Apple’s security team recently sent email to their security announcement list that they had updated their PGP public key. While this seems like an obscure or even unimportant announcement, it’s worth looking at for two reasons. First, it highlights how seriously Apple takes security these days versus about four years ago; secondly, it’s worth reviewing how you verify and use a public key to ensure the integrity of messages you receive from parties that use them.

<http://lists.apple.com/archives/Security- announce/2006/May/msg00000.html>

<http://lists.apple.com/mailman/listinfo/ security-announce>

Four years ago, Apple became more serious about using encryption to allow validation of material it sends out after the BuqTraq security list posted a brief vulnerability report noting that Apple didn’t verify the integrity of programs and patches released via Mac OS X’s Software Update feature.

<http://msgs.securepoint.com/cgi-bin/get/ bugtraq0207/49.html>

<http://www.cunap.com/~hardingr/projects/osx/ exploit.html>

Apple fixed the problem by stapling on an encryption-based validation method that ensured that downloaded updates actually came from Apple before they were installed – and released that update about 10 days after the report.

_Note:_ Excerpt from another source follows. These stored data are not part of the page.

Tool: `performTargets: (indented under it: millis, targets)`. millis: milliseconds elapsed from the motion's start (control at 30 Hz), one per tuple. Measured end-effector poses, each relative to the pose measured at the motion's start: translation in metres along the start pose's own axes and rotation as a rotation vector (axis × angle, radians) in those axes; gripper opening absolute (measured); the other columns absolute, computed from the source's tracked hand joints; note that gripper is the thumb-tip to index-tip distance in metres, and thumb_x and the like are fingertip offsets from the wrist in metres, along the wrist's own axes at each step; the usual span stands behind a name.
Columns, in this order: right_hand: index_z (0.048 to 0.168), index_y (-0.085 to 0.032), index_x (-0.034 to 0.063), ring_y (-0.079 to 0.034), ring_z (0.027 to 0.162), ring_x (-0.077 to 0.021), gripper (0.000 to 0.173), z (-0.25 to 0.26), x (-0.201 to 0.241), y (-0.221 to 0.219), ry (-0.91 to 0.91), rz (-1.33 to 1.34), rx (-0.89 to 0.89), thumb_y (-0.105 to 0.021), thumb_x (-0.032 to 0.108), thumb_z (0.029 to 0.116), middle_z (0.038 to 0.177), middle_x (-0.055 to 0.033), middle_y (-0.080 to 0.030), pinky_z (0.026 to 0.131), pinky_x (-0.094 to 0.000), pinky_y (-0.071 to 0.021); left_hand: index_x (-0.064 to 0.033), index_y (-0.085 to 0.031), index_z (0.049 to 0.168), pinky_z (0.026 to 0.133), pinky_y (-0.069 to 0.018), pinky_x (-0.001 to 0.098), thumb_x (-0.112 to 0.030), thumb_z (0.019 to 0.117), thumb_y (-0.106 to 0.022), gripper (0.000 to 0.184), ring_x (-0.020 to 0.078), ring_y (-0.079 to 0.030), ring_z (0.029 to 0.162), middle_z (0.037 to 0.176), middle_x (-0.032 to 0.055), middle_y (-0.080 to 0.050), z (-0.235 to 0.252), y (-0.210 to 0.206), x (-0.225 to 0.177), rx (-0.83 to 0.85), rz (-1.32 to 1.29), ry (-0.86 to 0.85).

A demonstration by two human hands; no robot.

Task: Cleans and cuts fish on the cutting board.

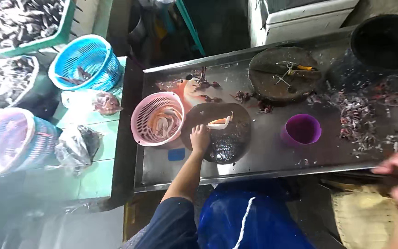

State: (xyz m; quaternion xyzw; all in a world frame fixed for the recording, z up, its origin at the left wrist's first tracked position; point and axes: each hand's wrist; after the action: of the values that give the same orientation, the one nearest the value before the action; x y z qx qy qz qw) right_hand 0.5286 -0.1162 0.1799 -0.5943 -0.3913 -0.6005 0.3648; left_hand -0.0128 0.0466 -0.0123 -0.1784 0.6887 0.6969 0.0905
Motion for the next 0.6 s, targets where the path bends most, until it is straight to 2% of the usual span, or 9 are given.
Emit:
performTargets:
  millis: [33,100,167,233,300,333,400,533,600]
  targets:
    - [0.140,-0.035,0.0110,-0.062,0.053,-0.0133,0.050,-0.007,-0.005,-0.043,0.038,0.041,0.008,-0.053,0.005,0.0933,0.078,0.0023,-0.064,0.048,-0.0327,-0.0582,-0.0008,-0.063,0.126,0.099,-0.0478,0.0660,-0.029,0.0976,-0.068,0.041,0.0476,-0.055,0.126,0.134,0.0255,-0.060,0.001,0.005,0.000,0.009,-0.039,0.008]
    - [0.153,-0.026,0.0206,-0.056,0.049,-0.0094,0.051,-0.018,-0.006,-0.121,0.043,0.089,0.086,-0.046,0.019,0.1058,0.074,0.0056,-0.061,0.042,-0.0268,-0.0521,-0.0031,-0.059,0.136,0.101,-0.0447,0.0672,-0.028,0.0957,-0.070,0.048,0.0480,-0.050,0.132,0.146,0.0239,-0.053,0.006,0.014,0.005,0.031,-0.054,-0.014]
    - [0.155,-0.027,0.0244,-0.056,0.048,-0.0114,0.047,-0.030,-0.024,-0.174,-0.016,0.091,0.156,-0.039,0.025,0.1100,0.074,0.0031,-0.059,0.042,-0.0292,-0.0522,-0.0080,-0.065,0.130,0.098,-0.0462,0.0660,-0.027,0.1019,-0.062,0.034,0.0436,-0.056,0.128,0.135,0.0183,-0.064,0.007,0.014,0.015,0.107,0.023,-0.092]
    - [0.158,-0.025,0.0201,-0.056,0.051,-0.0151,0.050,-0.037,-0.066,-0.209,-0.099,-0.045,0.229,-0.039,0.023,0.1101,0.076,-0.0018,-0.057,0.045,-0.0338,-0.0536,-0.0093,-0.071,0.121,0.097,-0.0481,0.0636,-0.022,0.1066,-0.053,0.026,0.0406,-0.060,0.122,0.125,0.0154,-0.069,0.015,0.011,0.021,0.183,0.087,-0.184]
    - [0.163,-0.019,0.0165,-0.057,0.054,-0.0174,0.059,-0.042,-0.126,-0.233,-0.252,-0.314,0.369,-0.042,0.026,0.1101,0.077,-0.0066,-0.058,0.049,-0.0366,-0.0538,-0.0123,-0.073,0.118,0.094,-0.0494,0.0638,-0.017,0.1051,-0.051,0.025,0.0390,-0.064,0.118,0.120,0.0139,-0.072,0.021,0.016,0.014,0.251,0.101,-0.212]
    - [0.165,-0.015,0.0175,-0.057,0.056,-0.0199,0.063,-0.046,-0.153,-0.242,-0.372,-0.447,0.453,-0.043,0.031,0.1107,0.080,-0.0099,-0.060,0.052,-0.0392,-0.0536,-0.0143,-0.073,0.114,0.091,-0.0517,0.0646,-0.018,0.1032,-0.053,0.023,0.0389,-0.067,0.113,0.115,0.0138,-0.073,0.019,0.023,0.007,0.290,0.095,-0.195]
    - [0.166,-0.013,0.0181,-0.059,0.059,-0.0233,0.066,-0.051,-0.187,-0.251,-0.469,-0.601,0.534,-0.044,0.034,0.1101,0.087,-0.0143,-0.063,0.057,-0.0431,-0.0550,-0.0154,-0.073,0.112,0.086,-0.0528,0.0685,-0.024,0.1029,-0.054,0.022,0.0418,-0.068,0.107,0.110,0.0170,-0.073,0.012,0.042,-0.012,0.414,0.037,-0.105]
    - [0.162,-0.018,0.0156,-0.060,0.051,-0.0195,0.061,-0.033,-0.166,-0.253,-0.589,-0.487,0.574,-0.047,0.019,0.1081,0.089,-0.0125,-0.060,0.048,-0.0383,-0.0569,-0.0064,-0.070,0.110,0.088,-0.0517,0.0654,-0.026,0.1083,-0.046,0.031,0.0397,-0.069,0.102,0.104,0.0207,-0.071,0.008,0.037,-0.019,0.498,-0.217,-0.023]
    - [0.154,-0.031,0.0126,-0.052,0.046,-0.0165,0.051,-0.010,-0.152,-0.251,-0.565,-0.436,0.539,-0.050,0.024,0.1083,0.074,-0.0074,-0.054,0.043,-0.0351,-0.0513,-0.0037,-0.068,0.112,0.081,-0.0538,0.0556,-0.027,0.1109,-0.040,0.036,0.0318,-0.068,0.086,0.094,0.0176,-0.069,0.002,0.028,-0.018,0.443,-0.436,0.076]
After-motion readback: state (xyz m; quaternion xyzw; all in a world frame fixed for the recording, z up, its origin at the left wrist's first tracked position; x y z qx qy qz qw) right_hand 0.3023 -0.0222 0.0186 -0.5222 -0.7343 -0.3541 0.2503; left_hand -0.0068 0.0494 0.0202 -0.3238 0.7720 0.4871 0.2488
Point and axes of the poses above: each hand's wrist, its own z-axis towards the middle knuckle, its own y-axis out of the back of the hand, x = y × z
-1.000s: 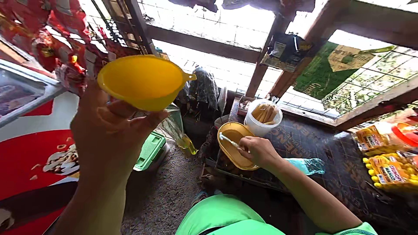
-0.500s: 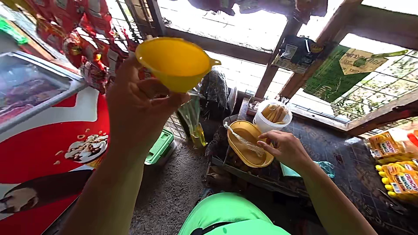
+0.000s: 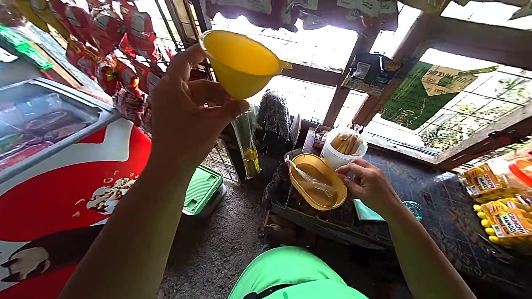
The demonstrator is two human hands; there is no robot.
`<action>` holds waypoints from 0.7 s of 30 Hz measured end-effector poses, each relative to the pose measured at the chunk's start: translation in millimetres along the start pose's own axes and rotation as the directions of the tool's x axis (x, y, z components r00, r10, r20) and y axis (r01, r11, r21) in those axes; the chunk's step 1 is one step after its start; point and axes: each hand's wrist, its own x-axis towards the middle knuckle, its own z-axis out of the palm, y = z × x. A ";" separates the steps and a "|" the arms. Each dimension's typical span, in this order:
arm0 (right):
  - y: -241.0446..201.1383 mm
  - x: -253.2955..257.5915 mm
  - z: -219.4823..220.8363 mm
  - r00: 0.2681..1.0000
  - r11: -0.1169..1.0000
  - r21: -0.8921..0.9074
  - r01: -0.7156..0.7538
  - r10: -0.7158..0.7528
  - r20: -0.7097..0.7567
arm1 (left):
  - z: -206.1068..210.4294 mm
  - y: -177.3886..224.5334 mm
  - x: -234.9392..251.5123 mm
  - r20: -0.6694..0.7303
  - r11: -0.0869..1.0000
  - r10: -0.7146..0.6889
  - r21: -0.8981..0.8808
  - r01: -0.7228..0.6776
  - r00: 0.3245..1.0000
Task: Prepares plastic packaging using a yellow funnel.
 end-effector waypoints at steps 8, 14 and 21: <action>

Sharing Secrets without Revealing Them — Public key encryption is an integral part of PGP (Pretty Good Privacy), a system that allows a strong encryption key for a single document or set of text to be exchanged between two or more parties over untrusted networks – i.e., the Internet or most local area networks! An untrusted network is one in which you can’t be sure of the identity of the person you’re communicating with – they could be an impostor – nor can you tell if someone is eavesdropping on your exchanges. That’s the compromise we have in using any programs that move data over the Internet, within a local academic network, or even between parties using a free Wi-Fi network in a cafe.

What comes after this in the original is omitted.